Let $G$ be a reductive group over a finite field (i.e. finite groups over lie type). The case I am most interested in is $G=GL_{n}(\mathbb{F}_{q})$; other classical groups are also interesting I think.
Deligne-Lusztig theory has a lot to say about the irreducible representations and characters of these groups. For $G=GL_n(\mathbb{F}_q)$, Green's paper from the 1940's gives the characters explicitly also. The following question I guess, is in part a reference request, since the question has probably been examined in the literature somewhere, but I am unable to find a reference.
Question: Let $V$ and $W$ be two irreducible representations of $G$. What can be said about the decomposition of $V \otimes W$ into irreducibles? Specifically:
- Are there any special cases of $V$ for which the decomposition of $V \otimes W$ into irreducibles can always be explicitly determined? (for instance, with the symmetric group $S_n$, there is some theory which does this for the regular representation of dimension $n-1$, and also I believe work which does this for representations corresponding to two-row partitions).
- Is there anything that can be said for the decomposition of $V \otimes V$ in general?

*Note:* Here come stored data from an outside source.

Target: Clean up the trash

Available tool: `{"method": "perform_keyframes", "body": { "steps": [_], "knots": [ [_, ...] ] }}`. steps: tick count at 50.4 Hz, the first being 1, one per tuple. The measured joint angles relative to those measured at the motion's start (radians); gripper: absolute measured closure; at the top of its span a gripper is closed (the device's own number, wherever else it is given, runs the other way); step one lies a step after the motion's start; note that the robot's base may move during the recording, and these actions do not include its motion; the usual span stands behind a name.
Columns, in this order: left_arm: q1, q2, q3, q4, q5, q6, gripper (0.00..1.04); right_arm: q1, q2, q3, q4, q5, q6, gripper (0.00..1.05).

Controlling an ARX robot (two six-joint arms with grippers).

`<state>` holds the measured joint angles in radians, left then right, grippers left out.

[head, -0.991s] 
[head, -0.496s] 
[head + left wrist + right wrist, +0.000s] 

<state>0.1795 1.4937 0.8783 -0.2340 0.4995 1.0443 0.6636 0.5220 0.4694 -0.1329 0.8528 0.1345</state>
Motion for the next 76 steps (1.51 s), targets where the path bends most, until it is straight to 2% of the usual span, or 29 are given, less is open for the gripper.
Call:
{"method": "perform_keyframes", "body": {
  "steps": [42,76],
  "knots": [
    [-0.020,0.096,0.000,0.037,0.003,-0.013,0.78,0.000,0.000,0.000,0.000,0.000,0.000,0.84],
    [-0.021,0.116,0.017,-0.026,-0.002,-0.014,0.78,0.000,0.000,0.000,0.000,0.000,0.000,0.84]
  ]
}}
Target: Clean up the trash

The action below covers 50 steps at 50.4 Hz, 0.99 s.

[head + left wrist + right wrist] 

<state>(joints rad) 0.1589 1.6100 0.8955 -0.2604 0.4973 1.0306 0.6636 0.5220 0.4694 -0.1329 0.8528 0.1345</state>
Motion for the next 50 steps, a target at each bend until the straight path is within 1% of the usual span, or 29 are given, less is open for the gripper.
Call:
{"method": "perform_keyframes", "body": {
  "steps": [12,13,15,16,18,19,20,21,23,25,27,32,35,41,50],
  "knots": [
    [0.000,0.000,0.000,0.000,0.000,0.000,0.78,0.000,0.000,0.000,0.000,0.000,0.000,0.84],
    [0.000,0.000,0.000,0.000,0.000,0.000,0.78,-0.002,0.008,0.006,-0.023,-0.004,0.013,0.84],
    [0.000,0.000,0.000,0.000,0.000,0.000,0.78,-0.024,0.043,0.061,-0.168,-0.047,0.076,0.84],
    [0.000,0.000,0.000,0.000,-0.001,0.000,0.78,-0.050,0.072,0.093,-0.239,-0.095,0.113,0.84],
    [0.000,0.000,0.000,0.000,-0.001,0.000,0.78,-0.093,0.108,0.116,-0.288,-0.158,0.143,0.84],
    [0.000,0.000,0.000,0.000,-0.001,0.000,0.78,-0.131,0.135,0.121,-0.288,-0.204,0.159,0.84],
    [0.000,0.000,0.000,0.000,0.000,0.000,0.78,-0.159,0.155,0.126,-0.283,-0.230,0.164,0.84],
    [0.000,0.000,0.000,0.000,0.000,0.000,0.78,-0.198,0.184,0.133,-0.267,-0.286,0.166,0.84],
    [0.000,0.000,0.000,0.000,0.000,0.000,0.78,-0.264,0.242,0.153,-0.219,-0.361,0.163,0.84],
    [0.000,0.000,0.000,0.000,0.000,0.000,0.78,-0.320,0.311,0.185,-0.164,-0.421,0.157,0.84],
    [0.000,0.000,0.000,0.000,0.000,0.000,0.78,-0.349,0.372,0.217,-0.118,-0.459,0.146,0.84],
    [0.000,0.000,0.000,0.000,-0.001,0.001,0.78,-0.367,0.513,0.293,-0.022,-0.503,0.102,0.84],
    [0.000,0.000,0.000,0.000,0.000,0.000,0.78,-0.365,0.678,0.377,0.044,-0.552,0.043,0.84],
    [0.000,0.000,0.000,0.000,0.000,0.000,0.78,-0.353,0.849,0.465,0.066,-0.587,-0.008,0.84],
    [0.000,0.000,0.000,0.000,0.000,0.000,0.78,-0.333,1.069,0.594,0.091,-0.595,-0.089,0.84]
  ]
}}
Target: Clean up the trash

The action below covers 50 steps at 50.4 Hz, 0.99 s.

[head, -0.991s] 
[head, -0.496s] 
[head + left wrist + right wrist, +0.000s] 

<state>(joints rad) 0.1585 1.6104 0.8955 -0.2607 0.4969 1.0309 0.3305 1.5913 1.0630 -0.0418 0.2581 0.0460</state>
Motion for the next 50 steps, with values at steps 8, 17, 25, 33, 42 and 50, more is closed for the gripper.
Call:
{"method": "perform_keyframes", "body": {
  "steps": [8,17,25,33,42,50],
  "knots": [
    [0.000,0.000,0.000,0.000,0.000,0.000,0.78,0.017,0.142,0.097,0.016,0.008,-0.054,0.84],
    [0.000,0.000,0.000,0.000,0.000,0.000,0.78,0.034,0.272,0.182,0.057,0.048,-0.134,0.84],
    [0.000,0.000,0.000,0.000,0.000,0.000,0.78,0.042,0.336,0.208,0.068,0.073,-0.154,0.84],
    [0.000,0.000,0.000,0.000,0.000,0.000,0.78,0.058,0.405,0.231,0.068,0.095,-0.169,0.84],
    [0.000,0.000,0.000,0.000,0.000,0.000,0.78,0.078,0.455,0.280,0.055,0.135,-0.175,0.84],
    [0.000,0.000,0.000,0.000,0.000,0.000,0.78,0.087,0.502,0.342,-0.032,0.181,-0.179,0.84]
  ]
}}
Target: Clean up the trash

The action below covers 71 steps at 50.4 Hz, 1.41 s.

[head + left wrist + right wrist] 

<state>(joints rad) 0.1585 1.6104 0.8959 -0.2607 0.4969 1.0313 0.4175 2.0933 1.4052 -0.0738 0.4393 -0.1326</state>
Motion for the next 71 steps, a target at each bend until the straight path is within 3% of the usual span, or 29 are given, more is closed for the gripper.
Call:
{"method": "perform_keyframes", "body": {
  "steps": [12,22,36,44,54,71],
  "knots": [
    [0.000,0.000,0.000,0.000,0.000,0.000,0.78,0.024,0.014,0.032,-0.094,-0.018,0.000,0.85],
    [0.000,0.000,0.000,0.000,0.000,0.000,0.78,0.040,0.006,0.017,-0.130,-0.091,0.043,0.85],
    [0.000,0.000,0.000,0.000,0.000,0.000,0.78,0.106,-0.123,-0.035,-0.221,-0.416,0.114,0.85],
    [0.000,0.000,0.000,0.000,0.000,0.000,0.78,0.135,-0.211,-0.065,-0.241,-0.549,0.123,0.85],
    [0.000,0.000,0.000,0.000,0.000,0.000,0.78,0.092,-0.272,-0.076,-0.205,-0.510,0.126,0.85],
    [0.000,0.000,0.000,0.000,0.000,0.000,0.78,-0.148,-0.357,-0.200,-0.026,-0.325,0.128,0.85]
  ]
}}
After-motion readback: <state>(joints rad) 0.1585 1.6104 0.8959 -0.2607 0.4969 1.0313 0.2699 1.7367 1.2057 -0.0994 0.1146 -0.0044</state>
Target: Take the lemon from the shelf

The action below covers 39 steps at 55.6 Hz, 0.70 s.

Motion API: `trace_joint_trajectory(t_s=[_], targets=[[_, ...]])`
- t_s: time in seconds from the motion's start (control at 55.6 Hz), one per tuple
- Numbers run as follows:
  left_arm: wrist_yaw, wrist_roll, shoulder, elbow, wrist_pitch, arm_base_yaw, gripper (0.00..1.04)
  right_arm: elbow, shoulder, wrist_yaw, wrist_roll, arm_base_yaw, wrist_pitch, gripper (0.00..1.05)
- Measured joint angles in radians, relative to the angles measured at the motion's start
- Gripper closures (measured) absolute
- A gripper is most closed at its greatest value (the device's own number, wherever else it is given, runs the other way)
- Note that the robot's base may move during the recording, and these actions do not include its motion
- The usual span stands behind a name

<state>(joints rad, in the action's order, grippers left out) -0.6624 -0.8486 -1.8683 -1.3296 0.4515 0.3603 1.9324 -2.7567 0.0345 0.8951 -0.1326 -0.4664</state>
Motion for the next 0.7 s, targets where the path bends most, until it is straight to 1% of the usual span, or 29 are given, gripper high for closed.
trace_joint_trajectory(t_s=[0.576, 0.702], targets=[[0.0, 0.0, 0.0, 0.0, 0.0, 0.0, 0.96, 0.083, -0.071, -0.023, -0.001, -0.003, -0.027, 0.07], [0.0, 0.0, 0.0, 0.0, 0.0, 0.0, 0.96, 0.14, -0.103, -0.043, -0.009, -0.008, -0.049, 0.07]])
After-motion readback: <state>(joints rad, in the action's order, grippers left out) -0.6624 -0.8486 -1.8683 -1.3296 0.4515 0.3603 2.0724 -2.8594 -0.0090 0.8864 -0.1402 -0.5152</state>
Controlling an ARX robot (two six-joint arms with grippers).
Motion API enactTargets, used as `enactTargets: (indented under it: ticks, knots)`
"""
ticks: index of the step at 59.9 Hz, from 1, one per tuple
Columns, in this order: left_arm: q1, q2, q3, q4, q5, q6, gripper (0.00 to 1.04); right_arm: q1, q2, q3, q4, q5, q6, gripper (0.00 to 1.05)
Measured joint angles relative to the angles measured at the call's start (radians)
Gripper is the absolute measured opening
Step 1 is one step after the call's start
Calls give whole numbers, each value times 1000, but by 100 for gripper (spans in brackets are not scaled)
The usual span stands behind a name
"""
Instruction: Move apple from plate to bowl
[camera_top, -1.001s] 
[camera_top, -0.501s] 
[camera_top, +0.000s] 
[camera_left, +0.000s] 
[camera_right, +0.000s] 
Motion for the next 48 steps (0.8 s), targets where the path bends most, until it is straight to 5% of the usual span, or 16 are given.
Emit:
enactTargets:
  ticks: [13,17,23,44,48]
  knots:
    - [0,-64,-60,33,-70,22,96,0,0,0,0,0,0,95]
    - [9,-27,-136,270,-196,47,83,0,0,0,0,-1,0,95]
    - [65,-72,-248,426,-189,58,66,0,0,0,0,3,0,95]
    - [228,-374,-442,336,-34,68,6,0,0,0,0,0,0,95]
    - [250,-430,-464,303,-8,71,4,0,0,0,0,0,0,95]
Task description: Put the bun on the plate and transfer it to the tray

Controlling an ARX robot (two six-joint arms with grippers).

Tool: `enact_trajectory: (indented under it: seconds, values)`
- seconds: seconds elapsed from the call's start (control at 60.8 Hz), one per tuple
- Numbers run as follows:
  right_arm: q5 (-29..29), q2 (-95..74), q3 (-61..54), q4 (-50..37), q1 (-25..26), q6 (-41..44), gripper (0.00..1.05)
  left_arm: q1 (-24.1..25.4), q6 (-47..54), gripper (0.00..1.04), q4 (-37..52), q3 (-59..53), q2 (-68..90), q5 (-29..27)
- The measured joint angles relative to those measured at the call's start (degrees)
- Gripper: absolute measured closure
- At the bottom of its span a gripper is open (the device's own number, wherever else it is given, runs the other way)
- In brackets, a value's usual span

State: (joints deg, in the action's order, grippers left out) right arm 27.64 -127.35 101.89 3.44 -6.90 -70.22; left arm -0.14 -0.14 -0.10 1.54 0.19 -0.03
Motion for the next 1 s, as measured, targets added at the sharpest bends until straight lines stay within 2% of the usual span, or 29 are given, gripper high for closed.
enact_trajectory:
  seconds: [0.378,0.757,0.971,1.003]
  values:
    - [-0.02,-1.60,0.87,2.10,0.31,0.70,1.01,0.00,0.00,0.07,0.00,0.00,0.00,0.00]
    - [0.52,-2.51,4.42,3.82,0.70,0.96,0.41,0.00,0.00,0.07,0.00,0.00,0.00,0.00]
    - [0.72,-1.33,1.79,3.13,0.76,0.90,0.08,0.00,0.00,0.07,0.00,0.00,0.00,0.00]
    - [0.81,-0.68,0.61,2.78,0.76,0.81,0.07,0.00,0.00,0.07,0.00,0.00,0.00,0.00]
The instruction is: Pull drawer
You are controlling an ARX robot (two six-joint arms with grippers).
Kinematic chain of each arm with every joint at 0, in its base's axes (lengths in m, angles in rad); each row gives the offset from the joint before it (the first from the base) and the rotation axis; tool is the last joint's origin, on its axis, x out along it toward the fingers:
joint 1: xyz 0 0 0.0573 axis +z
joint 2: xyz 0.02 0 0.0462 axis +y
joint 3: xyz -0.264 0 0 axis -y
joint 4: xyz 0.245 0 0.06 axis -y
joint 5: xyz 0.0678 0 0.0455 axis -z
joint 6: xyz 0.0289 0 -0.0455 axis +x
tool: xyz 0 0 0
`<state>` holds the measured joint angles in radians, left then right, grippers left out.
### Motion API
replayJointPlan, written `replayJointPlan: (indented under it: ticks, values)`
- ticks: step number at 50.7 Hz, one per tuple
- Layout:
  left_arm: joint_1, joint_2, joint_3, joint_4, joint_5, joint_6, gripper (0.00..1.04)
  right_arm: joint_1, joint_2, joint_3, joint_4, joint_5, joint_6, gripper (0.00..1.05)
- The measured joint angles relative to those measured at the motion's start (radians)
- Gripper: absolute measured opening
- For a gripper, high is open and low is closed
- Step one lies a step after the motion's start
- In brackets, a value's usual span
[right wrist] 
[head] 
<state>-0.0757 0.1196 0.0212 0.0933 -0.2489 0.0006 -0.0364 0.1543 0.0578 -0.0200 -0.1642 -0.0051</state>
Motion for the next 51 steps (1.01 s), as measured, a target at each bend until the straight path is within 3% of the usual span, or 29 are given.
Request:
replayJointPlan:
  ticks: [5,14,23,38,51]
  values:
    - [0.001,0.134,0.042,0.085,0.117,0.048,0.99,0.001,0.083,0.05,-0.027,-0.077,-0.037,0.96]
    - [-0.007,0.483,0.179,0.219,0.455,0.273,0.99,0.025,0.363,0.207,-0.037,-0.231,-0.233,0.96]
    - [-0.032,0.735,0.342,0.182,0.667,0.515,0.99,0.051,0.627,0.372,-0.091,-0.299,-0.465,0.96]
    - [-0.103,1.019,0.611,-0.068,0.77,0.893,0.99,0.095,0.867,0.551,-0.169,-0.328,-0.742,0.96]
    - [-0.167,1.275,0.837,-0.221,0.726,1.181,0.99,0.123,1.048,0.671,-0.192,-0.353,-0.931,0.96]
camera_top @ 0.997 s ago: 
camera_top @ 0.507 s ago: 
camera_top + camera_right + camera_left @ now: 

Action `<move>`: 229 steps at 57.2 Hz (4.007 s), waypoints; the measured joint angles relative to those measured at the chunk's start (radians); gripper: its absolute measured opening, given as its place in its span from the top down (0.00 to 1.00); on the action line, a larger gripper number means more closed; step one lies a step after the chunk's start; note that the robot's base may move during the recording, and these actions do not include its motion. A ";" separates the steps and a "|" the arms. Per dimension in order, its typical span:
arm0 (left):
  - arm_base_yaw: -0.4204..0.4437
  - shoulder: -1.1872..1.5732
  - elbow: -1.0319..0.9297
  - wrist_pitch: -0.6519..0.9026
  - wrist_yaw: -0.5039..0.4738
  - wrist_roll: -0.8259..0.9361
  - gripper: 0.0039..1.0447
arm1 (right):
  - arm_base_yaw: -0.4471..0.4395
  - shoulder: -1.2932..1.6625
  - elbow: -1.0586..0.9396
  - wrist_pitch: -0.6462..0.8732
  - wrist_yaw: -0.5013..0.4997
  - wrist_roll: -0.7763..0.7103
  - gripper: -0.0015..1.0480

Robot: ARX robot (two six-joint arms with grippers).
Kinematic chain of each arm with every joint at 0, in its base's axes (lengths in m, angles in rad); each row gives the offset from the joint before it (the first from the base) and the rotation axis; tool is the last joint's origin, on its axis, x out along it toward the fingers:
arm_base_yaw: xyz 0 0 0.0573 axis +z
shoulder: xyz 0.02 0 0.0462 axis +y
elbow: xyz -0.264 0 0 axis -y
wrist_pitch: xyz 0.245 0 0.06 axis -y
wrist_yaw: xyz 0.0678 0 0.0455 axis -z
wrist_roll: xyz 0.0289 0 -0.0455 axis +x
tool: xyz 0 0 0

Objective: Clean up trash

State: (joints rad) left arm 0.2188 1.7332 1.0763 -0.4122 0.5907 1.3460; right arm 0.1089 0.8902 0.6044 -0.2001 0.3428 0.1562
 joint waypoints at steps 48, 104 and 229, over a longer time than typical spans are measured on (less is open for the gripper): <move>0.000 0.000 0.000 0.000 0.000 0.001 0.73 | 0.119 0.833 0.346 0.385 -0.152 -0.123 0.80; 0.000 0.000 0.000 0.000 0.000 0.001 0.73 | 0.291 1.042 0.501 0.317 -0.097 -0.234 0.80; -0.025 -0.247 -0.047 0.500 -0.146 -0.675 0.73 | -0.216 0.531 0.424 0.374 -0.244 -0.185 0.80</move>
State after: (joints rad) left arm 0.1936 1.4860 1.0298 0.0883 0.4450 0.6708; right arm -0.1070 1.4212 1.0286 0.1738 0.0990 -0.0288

- What about, if $V$ and $W$ are not actually irreducibles, but instead representations obtained from $l$-adic cohomology; for instance the virtual representation $R_{T, \theta}$ is defined as alternating sums of various cohomological representations. As an example, consider the representation of $G$ acting on the $i$-th cohomology of the Deligne-Lusztig variety $X_{T}$ corresponding to a fixed torus $T$; if we tensor together two different cohomological representations corresponding to different tori, and cohomology for different values of $i$, what can we say? Since the $R_{T, \theta}$ are defined as alternating sums of these, perhaps this question will help with our original problem.